(Collection entries)
##########
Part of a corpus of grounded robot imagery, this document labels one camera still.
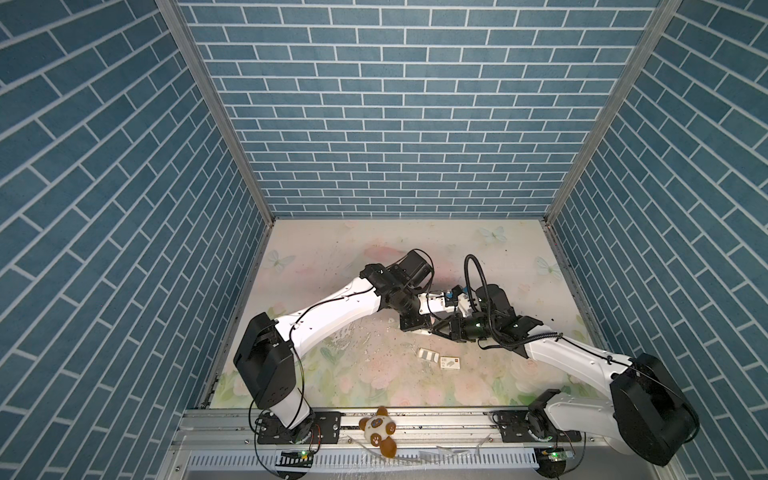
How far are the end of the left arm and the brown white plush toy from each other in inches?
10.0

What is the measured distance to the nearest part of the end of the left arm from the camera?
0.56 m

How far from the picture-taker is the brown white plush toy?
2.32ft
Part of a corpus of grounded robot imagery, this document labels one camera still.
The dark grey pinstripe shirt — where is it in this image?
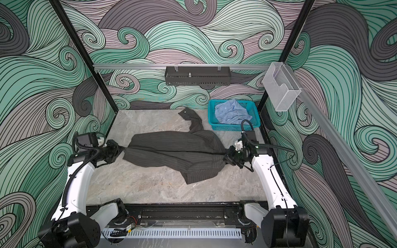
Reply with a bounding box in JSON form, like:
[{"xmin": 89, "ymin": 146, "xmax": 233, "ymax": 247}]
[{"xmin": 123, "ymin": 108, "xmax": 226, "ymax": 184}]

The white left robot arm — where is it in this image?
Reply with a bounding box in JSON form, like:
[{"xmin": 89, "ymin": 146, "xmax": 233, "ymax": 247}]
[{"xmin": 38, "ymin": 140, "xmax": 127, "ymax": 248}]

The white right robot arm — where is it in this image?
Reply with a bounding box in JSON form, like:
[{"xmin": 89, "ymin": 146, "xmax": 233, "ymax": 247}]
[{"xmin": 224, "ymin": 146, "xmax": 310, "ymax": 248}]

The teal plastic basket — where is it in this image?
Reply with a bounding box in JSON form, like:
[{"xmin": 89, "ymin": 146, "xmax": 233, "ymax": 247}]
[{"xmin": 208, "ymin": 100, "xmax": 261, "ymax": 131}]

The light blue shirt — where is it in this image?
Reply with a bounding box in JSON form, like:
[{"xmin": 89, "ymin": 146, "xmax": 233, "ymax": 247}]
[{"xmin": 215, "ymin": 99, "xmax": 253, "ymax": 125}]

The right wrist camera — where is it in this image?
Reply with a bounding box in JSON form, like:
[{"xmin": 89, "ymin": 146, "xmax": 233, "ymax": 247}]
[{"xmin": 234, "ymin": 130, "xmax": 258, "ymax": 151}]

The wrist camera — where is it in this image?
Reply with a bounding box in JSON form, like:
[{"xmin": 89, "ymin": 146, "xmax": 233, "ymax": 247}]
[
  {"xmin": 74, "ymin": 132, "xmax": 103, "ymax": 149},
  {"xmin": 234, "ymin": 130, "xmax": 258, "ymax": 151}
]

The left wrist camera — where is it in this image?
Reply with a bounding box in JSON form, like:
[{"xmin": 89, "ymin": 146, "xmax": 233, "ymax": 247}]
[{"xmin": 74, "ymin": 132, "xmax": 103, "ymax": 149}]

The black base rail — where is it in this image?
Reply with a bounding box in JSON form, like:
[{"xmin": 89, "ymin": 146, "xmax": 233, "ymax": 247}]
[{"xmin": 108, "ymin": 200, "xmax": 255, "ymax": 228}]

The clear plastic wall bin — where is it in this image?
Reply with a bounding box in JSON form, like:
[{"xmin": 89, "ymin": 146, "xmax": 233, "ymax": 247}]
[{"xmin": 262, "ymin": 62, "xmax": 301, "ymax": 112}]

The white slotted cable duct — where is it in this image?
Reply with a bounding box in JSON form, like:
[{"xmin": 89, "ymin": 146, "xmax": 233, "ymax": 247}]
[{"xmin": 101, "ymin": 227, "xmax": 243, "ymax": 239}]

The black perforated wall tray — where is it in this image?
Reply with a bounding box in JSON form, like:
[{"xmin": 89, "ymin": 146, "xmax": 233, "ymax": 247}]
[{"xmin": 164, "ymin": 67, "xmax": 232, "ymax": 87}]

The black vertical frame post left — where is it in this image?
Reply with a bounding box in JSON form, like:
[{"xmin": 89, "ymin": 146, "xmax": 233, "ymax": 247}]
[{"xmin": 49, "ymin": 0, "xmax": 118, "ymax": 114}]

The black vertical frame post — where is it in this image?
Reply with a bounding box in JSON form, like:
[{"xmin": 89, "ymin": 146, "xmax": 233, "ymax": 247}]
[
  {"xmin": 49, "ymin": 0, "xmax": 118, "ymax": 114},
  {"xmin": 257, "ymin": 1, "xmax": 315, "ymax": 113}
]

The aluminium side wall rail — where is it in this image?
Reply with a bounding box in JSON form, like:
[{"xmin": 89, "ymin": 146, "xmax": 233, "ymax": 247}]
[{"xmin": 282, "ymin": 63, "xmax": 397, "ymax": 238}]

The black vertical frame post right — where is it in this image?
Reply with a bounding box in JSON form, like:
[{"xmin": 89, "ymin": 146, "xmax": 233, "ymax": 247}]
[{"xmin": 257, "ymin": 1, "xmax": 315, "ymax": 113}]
##########
TASK GOAL: Reproduce the data word for word, excluding its pictures.

TASK SOLUTION:
Part of a corpus of grounded robot imagery, this document labels one camera still.
How far are the end of the left arm and the brown white plush toy from each other in inches?
10.0

What is the measured distance to the nearest part of the end of the left arm from the camera?
0.56 m

How far from the picture-taker is the brown white plush toy?
2.32ft
Part of a corpus of grounded robot imagery, this document labels one camera still.
The dark grey pinstripe shirt — where is it in this image?
Reply with a bounding box in JSON form, like:
[{"xmin": 89, "ymin": 146, "xmax": 233, "ymax": 247}]
[{"xmin": 123, "ymin": 108, "xmax": 226, "ymax": 184}]

The white left robot arm — where is it in this image?
Reply with a bounding box in JSON form, like:
[{"xmin": 89, "ymin": 146, "xmax": 233, "ymax": 247}]
[{"xmin": 38, "ymin": 140, "xmax": 127, "ymax": 248}]

The white right robot arm — where is it in this image?
Reply with a bounding box in JSON form, like:
[{"xmin": 89, "ymin": 146, "xmax": 233, "ymax": 247}]
[{"xmin": 224, "ymin": 146, "xmax": 310, "ymax": 248}]

The teal plastic basket — where is it in this image?
Reply with a bounding box in JSON form, like:
[{"xmin": 89, "ymin": 146, "xmax": 233, "ymax": 247}]
[{"xmin": 208, "ymin": 100, "xmax": 261, "ymax": 131}]

The light blue shirt — where is it in this image?
Reply with a bounding box in JSON form, like:
[{"xmin": 89, "ymin": 146, "xmax": 233, "ymax": 247}]
[{"xmin": 215, "ymin": 99, "xmax": 253, "ymax": 125}]

The right wrist camera — where is it in this image?
Reply with a bounding box in JSON form, like:
[{"xmin": 89, "ymin": 146, "xmax": 233, "ymax": 247}]
[{"xmin": 234, "ymin": 130, "xmax": 258, "ymax": 151}]

The wrist camera — where is it in this image?
Reply with a bounding box in JSON form, like:
[{"xmin": 89, "ymin": 146, "xmax": 233, "ymax": 247}]
[
  {"xmin": 74, "ymin": 132, "xmax": 103, "ymax": 149},
  {"xmin": 234, "ymin": 130, "xmax": 258, "ymax": 151}
]

The left wrist camera — where is it in this image?
Reply with a bounding box in JSON form, like:
[{"xmin": 89, "ymin": 146, "xmax": 233, "ymax": 247}]
[{"xmin": 74, "ymin": 132, "xmax": 103, "ymax": 149}]

The black base rail — where is it in this image?
Reply with a bounding box in JSON form, like:
[{"xmin": 89, "ymin": 146, "xmax": 233, "ymax": 247}]
[{"xmin": 108, "ymin": 200, "xmax": 255, "ymax": 228}]

The clear plastic wall bin — where is it in this image?
Reply with a bounding box in JSON form, like:
[{"xmin": 89, "ymin": 146, "xmax": 233, "ymax": 247}]
[{"xmin": 262, "ymin": 62, "xmax": 301, "ymax": 112}]

The white slotted cable duct — where is it in this image?
Reply with a bounding box in JSON form, like:
[{"xmin": 89, "ymin": 146, "xmax": 233, "ymax": 247}]
[{"xmin": 101, "ymin": 227, "xmax": 243, "ymax": 239}]

The black perforated wall tray — where is it in this image?
Reply with a bounding box in JSON form, like:
[{"xmin": 89, "ymin": 146, "xmax": 233, "ymax": 247}]
[{"xmin": 164, "ymin": 67, "xmax": 232, "ymax": 87}]

The black vertical frame post left — where is it in this image?
Reply with a bounding box in JSON form, like:
[{"xmin": 89, "ymin": 146, "xmax": 233, "ymax": 247}]
[{"xmin": 49, "ymin": 0, "xmax": 118, "ymax": 114}]

The black vertical frame post — where is it in this image?
Reply with a bounding box in JSON form, like:
[{"xmin": 89, "ymin": 146, "xmax": 233, "ymax": 247}]
[
  {"xmin": 49, "ymin": 0, "xmax": 118, "ymax": 114},
  {"xmin": 257, "ymin": 1, "xmax": 315, "ymax": 113}
]

The aluminium side wall rail — where is it in this image?
Reply with a bounding box in JSON form, like:
[{"xmin": 89, "ymin": 146, "xmax": 233, "ymax": 247}]
[{"xmin": 282, "ymin": 63, "xmax": 397, "ymax": 238}]

The black vertical frame post right — where is it in this image?
Reply with a bounding box in JSON form, like:
[{"xmin": 89, "ymin": 146, "xmax": 233, "ymax": 247}]
[{"xmin": 257, "ymin": 1, "xmax": 315, "ymax": 113}]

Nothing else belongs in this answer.